El sector industrial se reduce a la explotación minera, con predominio de capitales extranjeros (ingleses, franceses, belgas) ; en 1920, los capitales extran­jeros ascendían a 667 millones de pesetas y los nacionales a 605. No es posible sentar las bases de una industrialización racional: la industria pesada exigiría inversiones de amortización lenta, independencia nacional de los recursos mineros y especialistas adecuados. Junto a la minería, la industria ligera, con capitales nacionales, la industria catalana sobre todo, y la periférica que empieza a aparecer, es la única baza favorable de la base capitalista que describimos. Pero, con ella, basta y sobra para atender al reducido mercado nacional; de aquí que su propia existencia impida el desarrollo industrial del resto del pais.

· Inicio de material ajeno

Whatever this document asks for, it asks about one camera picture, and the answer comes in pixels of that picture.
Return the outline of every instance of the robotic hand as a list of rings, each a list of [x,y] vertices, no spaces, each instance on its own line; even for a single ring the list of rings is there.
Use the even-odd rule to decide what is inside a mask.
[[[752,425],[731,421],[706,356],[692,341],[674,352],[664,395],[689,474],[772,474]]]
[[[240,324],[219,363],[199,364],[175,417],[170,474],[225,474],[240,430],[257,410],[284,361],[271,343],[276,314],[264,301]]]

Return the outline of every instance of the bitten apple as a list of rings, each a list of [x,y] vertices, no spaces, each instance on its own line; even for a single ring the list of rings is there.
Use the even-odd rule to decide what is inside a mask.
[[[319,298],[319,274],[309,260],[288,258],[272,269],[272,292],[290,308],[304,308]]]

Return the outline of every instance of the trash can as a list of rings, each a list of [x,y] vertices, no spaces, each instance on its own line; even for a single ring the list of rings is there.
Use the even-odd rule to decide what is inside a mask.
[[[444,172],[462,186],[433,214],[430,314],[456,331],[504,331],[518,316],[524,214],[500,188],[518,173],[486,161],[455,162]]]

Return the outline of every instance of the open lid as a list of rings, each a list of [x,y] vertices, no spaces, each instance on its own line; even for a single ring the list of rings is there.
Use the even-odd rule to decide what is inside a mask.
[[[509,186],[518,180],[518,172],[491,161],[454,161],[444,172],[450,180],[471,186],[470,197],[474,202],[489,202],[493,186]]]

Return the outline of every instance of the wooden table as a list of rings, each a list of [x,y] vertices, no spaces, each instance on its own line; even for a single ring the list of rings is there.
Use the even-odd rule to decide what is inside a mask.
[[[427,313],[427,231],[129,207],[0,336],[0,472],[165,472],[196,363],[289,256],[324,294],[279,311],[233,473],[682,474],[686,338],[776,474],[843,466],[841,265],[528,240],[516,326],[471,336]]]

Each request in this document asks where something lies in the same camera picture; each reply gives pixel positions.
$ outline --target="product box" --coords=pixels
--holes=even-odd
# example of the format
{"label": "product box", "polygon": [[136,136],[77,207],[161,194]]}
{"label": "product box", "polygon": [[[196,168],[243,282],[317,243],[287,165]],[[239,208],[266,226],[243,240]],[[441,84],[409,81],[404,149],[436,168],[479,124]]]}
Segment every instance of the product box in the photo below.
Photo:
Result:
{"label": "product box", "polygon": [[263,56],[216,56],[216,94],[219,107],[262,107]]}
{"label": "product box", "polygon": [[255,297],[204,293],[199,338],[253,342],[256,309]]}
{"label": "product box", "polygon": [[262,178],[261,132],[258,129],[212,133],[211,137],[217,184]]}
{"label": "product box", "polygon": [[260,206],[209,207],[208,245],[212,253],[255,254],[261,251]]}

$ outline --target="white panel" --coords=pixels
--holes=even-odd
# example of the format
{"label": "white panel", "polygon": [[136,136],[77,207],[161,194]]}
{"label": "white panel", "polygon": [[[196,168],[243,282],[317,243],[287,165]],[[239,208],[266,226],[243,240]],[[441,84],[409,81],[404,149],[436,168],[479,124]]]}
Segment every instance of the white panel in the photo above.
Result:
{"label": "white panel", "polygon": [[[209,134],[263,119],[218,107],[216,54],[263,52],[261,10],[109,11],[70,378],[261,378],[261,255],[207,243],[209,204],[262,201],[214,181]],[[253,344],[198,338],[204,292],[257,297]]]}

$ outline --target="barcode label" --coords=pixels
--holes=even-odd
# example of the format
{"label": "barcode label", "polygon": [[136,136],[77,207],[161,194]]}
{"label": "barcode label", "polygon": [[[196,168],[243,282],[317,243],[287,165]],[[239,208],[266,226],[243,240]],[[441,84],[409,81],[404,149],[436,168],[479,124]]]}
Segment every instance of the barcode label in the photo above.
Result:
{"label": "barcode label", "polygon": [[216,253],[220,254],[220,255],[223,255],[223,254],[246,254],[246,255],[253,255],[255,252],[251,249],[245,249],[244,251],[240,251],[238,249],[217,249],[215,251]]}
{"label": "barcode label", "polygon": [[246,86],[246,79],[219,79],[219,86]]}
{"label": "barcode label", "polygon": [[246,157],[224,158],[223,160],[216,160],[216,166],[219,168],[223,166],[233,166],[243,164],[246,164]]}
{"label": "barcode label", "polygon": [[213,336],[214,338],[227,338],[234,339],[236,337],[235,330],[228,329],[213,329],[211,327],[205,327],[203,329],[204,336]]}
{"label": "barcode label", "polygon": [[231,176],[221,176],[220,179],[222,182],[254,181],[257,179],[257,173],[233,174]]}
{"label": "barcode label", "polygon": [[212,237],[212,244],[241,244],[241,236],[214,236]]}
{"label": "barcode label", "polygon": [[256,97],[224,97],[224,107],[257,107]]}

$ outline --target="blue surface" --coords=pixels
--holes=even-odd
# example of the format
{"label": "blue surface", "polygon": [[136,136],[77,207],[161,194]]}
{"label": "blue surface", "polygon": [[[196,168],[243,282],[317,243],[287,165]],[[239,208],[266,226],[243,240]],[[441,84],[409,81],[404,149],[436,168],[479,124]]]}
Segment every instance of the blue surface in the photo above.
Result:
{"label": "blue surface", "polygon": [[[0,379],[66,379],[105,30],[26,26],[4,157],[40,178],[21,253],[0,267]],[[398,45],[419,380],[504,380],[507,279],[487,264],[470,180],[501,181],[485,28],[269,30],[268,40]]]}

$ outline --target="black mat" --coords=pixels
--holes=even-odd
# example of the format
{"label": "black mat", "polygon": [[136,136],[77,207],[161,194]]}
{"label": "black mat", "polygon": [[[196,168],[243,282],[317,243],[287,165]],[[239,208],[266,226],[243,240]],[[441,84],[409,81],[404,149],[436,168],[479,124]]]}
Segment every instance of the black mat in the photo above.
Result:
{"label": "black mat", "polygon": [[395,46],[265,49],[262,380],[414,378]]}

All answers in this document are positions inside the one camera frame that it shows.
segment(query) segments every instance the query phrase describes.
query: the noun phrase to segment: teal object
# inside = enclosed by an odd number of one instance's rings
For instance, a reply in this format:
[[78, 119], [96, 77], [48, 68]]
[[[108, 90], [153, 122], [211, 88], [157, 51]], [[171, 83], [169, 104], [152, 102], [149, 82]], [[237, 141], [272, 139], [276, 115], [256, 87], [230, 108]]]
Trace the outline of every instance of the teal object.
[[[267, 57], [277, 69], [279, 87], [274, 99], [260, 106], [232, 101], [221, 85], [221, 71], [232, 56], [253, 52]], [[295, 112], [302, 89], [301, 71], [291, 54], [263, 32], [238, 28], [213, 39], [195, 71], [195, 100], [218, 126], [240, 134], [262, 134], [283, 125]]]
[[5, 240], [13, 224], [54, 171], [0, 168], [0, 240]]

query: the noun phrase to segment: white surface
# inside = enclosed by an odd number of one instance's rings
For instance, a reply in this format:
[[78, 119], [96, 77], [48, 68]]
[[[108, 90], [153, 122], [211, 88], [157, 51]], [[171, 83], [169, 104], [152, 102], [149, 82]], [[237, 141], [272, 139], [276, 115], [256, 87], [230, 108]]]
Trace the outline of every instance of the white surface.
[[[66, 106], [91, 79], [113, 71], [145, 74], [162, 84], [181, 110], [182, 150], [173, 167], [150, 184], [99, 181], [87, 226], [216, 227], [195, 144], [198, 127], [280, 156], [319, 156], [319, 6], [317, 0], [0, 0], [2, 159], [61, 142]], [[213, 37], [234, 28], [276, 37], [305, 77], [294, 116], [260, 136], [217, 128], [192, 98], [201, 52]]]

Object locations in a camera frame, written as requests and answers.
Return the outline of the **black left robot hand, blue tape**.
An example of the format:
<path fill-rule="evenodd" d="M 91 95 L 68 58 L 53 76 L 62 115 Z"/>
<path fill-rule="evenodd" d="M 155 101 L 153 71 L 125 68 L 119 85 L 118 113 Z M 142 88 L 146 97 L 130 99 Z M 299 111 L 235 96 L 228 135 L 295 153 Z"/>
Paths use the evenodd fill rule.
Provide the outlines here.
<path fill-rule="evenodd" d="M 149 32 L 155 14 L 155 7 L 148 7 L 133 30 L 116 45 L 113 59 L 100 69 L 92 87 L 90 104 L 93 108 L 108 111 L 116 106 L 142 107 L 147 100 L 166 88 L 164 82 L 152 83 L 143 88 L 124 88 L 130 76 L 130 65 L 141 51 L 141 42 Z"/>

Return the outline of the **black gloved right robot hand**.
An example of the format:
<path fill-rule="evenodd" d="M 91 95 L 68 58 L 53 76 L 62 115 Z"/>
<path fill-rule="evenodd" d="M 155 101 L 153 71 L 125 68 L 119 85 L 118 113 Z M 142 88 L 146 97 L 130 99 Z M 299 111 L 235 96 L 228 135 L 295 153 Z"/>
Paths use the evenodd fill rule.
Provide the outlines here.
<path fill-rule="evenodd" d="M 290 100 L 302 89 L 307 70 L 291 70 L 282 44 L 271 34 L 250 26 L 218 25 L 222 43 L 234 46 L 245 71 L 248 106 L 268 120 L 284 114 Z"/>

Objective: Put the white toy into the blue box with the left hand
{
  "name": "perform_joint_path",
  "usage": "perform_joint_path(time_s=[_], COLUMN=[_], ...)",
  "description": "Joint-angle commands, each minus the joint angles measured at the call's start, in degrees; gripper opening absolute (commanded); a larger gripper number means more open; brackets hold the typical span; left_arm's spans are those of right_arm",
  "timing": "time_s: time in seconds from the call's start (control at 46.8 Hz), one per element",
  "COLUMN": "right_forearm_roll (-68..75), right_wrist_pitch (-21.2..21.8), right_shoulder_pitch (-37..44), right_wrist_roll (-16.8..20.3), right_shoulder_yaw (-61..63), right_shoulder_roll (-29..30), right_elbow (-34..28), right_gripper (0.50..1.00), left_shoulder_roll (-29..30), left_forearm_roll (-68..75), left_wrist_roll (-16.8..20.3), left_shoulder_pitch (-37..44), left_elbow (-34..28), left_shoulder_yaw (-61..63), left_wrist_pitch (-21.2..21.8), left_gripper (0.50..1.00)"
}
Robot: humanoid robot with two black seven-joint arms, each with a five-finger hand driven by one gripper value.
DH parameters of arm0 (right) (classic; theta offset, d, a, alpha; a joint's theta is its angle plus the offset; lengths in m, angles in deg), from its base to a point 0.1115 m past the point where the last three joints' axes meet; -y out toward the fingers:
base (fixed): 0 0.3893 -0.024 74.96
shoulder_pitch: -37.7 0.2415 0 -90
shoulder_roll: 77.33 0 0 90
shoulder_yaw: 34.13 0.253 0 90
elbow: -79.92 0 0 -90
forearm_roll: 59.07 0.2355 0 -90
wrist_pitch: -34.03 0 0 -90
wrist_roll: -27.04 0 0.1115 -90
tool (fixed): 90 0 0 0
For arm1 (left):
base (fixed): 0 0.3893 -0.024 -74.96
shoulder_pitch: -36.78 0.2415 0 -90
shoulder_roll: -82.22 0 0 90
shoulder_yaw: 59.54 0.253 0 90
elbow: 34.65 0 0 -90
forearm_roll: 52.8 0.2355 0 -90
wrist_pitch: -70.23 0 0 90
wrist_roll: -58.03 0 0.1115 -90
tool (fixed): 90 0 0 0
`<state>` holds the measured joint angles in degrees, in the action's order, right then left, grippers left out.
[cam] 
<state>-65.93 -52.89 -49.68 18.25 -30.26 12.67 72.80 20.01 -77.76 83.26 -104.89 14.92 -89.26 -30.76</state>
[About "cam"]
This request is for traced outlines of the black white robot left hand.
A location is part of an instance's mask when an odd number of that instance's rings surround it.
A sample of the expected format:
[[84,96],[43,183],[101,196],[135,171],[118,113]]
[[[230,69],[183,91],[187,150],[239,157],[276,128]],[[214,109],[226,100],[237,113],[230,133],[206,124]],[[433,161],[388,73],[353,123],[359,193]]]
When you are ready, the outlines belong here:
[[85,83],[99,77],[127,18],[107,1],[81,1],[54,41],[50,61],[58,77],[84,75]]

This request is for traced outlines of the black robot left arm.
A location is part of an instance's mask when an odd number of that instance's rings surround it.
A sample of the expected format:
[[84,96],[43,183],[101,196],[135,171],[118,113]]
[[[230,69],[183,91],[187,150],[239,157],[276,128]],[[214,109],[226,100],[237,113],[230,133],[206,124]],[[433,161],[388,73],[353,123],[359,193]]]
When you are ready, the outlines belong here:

De este modo esa base capitalista, además de las contradicciones inherentes a toda base capitalista — como la que tiene lugar entre la burguesía y el proleta­riado, por ejemplo — engendra contradicciones peculiares, ocasionadas por su formación anormal: la existente, por ejemplo, entre la oligarquia central financiera y terrateniente y la burguesía catalana — más adelante, también la vasca — , que en el plano ideológico se refleja en las polémicas entre « librecambistas » y <1 pro­teccionistas ». Pero todo esto se comprenderá mucho después. La burguesía de la época, y sus ideólogos más inocentes o más cínicos, dan por sentado que España, con sus ferrocarriles, su telégrafo, sus bancos y sus astilleros, es ya un país mo­derno que nada tiene que envidiar a Francia o a Inglaterra.

Las clases

La población española de 1860 hubiera podido agruparse de la siguiente manera, según cifras de F. Garrido en su obra ya citada:

1) Un millón de servidores domésticos y de pobres de solemnidad.2) Las clases trabajadoras: 2.354.000 proletarios agrícolas; 200.000 proletarios

industriales (123.000 textiles; 21.000 metalúrgicos; 41.000 en las industrias harinera y olivarera; 23.000 mineros); 665.000 artesanos; 510.000 arrenda­tarios agrícolas.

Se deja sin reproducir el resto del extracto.